ABOUT THIS TASK | Across all entries below, how many lines include "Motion"? Only the number, please.

RECORD SET |
########################################

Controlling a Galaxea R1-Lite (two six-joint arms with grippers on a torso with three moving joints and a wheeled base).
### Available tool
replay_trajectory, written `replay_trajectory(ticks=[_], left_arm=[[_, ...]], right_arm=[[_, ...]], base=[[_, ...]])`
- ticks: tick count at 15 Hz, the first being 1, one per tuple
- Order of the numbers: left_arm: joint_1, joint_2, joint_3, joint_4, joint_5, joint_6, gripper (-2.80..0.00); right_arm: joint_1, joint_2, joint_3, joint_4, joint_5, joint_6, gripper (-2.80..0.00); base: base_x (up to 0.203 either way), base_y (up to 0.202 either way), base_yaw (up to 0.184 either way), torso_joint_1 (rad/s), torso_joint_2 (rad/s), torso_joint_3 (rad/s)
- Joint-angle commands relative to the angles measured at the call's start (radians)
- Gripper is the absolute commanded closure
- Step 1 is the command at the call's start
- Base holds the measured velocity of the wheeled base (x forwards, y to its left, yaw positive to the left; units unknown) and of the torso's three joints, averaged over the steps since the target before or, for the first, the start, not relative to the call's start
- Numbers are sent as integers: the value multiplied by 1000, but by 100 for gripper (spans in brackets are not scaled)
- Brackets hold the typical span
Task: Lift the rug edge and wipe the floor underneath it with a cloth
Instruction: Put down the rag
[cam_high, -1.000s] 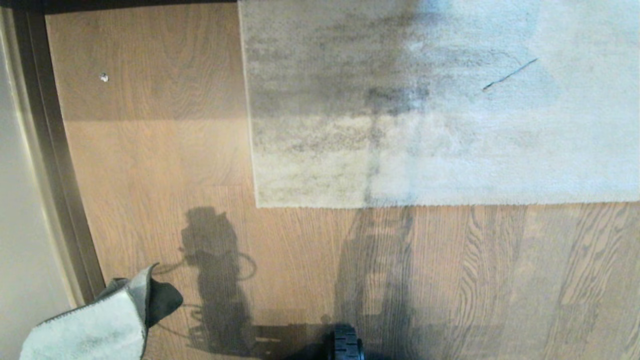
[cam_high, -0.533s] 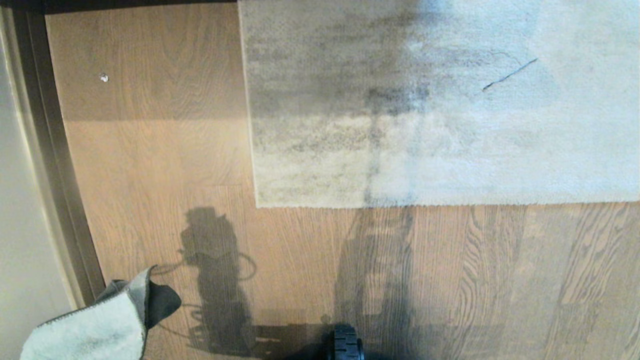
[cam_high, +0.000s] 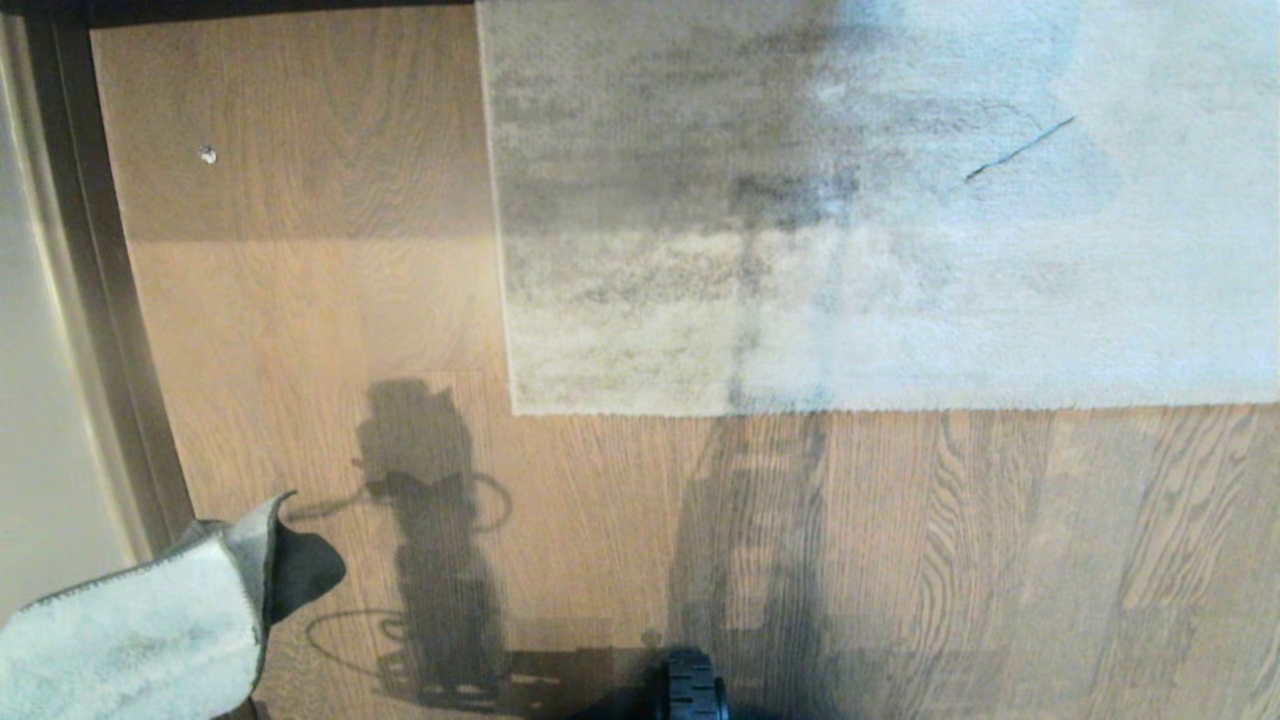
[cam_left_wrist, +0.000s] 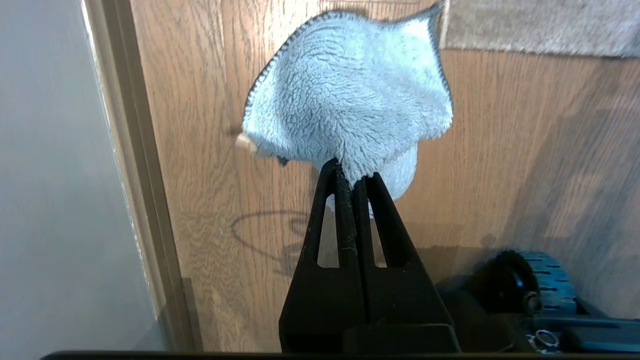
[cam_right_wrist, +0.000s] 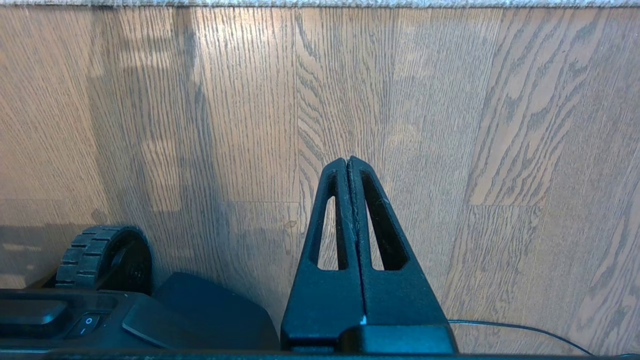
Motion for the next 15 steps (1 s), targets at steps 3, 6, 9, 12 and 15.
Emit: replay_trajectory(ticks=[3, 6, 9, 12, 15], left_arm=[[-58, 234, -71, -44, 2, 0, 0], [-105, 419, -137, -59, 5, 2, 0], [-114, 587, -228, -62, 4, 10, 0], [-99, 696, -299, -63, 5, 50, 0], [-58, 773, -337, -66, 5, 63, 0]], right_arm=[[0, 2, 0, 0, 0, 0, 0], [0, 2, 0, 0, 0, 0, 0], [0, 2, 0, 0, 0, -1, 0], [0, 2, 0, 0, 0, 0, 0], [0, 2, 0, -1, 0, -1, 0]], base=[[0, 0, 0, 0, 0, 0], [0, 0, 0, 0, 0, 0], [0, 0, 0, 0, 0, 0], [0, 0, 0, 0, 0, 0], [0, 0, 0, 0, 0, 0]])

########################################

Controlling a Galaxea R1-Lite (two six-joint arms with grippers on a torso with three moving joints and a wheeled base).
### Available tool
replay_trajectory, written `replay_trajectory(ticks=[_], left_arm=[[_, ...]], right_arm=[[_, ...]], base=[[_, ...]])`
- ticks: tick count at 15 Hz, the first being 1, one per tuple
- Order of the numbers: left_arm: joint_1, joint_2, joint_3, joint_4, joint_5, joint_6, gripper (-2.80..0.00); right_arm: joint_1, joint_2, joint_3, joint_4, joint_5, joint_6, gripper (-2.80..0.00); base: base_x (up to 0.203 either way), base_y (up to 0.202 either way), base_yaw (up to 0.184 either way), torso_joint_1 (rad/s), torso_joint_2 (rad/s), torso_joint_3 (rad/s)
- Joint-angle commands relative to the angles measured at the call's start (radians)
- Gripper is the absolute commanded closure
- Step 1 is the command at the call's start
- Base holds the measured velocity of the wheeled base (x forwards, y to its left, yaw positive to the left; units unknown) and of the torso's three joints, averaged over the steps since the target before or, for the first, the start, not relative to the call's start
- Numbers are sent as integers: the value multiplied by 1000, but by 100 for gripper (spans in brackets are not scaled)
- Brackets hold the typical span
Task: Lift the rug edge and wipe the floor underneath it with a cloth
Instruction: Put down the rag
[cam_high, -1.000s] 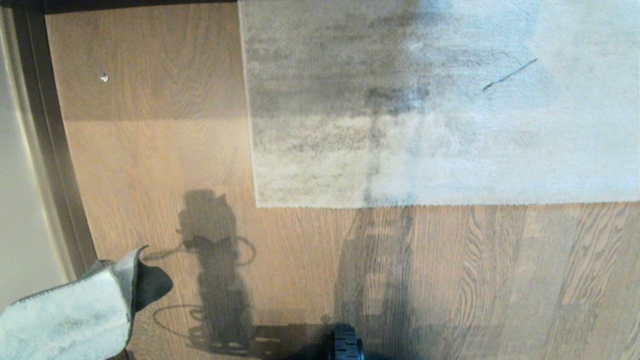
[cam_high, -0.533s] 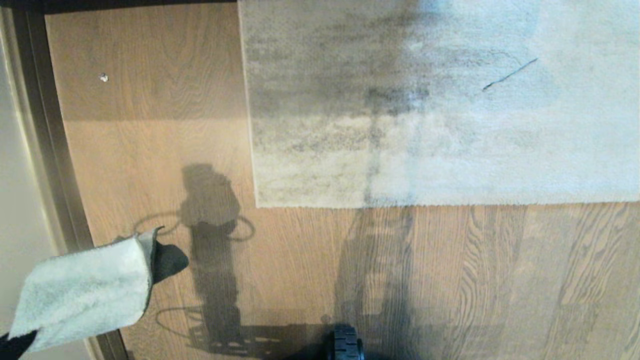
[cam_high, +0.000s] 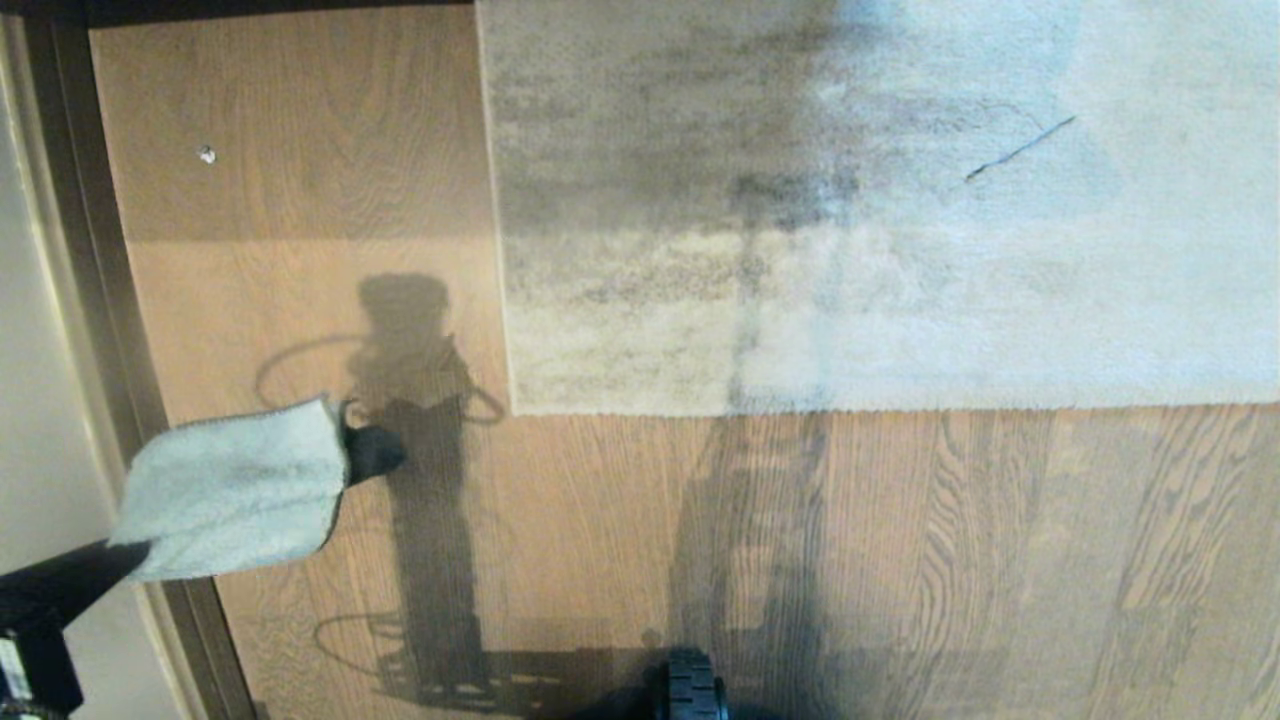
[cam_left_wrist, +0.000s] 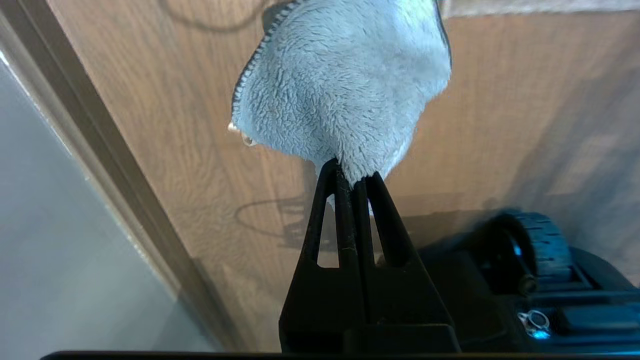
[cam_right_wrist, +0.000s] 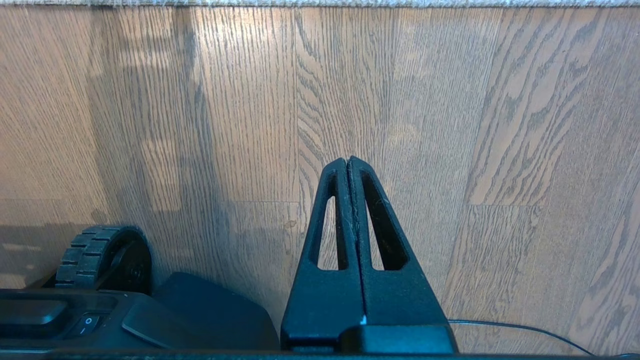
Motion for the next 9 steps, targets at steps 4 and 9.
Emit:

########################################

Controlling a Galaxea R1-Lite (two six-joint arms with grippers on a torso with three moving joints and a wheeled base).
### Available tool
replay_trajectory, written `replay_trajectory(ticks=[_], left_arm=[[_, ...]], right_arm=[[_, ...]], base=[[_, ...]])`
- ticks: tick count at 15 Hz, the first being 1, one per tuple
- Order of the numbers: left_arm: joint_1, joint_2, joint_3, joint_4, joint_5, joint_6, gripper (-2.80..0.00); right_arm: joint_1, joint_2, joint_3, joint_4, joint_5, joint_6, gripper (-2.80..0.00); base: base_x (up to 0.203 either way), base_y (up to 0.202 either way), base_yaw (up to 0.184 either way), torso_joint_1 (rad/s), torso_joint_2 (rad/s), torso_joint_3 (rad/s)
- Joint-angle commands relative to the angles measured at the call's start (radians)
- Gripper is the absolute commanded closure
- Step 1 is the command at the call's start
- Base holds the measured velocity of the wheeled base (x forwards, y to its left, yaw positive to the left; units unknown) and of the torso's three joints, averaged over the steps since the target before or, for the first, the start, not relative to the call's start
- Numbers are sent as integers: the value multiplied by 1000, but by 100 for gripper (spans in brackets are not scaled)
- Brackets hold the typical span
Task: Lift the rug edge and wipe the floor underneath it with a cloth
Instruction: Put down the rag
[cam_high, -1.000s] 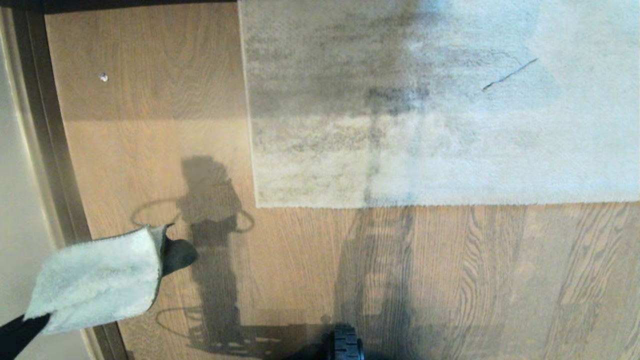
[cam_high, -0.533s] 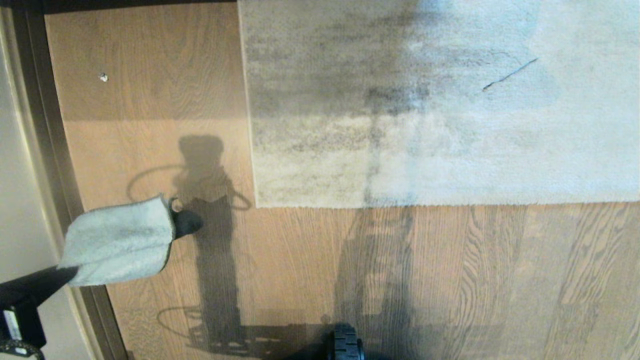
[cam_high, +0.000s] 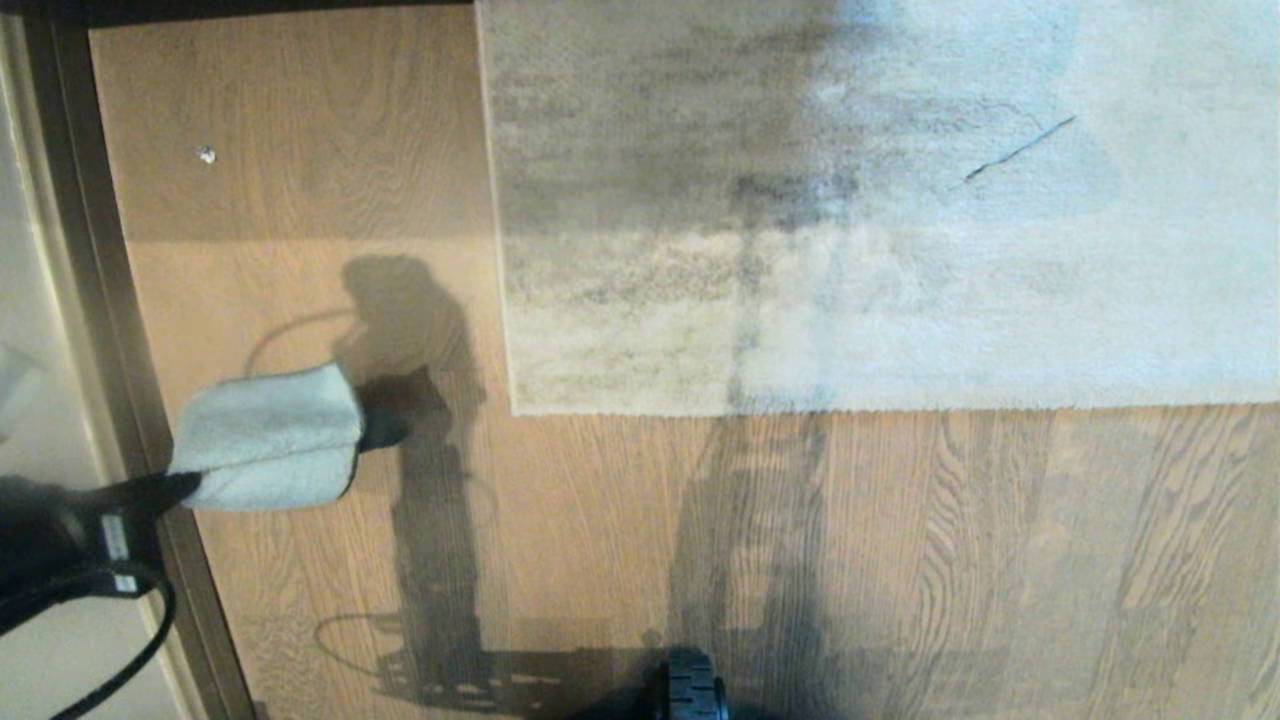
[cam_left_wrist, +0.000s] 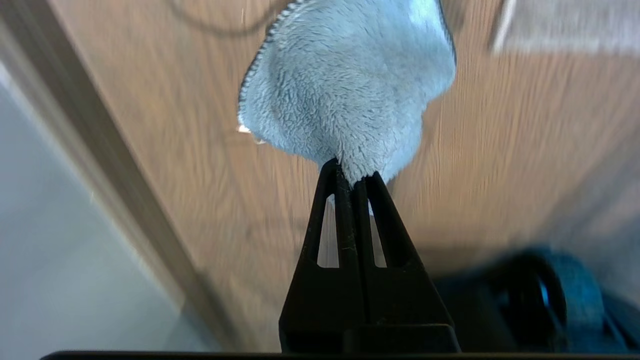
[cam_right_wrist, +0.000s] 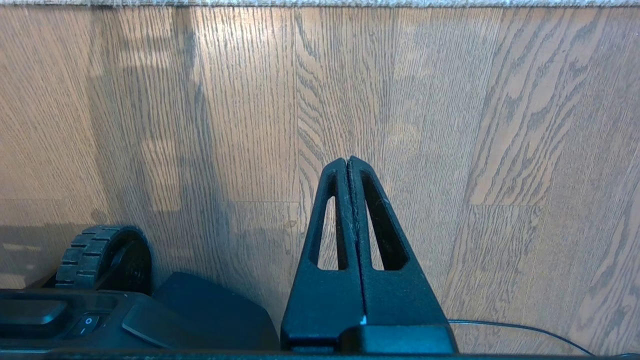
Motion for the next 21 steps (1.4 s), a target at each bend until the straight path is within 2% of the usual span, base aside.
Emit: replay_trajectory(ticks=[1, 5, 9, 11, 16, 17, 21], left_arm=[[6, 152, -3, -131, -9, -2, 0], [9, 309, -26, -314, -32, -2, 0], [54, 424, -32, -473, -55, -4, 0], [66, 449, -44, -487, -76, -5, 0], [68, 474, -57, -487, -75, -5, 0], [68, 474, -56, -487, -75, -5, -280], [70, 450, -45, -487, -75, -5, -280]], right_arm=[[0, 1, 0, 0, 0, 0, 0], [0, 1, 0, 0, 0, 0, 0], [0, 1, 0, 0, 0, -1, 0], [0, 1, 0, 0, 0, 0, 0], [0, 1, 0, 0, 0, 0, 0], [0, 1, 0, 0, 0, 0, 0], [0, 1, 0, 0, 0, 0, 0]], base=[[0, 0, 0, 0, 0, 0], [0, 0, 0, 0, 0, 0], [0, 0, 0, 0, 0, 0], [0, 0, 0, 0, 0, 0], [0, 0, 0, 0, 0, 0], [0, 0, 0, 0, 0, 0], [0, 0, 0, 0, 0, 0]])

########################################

FINISHED TASK | 3